PROVIDED ENTRIES »
=== Begin Enclosure ===

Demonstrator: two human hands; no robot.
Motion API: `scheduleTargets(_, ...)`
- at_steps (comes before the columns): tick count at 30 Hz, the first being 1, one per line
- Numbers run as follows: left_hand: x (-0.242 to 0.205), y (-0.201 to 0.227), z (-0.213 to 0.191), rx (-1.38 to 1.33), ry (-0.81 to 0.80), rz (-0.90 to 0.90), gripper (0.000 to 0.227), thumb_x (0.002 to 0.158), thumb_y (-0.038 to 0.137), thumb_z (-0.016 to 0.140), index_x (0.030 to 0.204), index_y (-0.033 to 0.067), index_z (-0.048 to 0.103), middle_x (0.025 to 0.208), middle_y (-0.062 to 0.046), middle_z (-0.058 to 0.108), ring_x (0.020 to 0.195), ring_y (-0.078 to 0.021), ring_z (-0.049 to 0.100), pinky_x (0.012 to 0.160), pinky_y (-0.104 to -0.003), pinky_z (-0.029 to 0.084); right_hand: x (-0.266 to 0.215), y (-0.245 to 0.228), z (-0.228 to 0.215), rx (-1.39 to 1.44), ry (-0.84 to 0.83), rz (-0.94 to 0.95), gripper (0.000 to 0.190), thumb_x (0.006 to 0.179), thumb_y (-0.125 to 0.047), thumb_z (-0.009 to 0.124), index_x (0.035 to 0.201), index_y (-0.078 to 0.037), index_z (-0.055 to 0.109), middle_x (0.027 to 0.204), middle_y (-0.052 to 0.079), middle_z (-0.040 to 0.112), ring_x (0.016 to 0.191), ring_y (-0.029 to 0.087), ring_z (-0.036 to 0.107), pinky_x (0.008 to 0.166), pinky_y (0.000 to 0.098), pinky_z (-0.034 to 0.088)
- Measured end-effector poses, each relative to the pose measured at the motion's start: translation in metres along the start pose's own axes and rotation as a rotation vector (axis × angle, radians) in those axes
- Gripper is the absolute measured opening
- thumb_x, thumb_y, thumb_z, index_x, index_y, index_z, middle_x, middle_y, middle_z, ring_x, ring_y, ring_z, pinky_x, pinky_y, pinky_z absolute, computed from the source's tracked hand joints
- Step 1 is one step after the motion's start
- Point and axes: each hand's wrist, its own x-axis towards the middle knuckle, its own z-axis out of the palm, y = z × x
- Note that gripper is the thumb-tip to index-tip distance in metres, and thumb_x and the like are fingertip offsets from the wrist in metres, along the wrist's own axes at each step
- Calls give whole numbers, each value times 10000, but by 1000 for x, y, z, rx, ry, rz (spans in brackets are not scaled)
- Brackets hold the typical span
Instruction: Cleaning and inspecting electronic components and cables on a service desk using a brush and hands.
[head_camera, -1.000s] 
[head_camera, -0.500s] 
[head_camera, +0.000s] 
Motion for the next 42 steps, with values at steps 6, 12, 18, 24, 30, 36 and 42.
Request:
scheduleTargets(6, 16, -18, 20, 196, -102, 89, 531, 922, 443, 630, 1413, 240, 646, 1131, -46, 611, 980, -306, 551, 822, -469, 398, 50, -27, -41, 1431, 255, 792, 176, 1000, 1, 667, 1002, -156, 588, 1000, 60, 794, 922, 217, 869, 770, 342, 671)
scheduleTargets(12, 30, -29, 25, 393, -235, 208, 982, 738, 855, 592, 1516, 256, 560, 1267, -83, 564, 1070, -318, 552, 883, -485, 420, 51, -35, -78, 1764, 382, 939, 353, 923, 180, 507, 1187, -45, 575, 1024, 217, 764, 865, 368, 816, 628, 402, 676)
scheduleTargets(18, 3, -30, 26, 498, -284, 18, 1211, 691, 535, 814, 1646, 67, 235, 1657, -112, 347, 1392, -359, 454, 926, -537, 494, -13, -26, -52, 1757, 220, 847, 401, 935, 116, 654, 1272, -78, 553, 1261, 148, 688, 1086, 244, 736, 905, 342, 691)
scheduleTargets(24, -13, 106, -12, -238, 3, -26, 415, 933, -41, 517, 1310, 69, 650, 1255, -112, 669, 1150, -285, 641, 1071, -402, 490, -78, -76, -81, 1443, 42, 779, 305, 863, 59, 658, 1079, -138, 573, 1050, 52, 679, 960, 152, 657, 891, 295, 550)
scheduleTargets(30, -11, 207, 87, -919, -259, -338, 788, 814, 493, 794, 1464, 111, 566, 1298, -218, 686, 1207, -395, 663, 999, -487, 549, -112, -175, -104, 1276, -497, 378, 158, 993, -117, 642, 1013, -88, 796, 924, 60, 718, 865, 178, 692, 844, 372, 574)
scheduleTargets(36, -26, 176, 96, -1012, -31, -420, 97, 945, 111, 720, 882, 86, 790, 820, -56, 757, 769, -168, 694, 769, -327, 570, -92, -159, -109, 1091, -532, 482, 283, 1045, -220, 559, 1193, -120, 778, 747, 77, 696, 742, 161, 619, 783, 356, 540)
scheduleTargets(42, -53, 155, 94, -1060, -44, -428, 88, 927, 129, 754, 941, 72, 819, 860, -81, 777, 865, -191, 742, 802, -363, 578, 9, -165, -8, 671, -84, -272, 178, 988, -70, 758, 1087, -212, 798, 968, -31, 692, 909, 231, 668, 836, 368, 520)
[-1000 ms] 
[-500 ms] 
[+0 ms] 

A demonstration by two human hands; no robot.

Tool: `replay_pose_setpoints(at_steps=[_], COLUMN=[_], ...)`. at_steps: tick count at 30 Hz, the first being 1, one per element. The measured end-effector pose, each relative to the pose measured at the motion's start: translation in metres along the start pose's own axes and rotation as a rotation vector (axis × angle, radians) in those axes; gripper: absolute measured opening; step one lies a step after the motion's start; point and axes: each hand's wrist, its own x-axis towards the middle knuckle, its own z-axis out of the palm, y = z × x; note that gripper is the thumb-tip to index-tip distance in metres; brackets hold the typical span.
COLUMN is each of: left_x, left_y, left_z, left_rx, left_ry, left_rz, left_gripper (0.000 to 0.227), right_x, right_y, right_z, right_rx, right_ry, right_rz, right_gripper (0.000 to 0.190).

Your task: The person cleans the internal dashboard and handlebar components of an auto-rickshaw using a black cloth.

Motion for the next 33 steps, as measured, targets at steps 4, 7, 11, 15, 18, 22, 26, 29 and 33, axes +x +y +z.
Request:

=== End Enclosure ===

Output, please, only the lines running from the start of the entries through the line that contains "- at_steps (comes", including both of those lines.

Demonstrator: two human hands; no robot.
Motion API: `scheduleTargets(_, ...)`
- at_steps (comes before the columns): tick count at 30 Hz, the first being 1, one per line

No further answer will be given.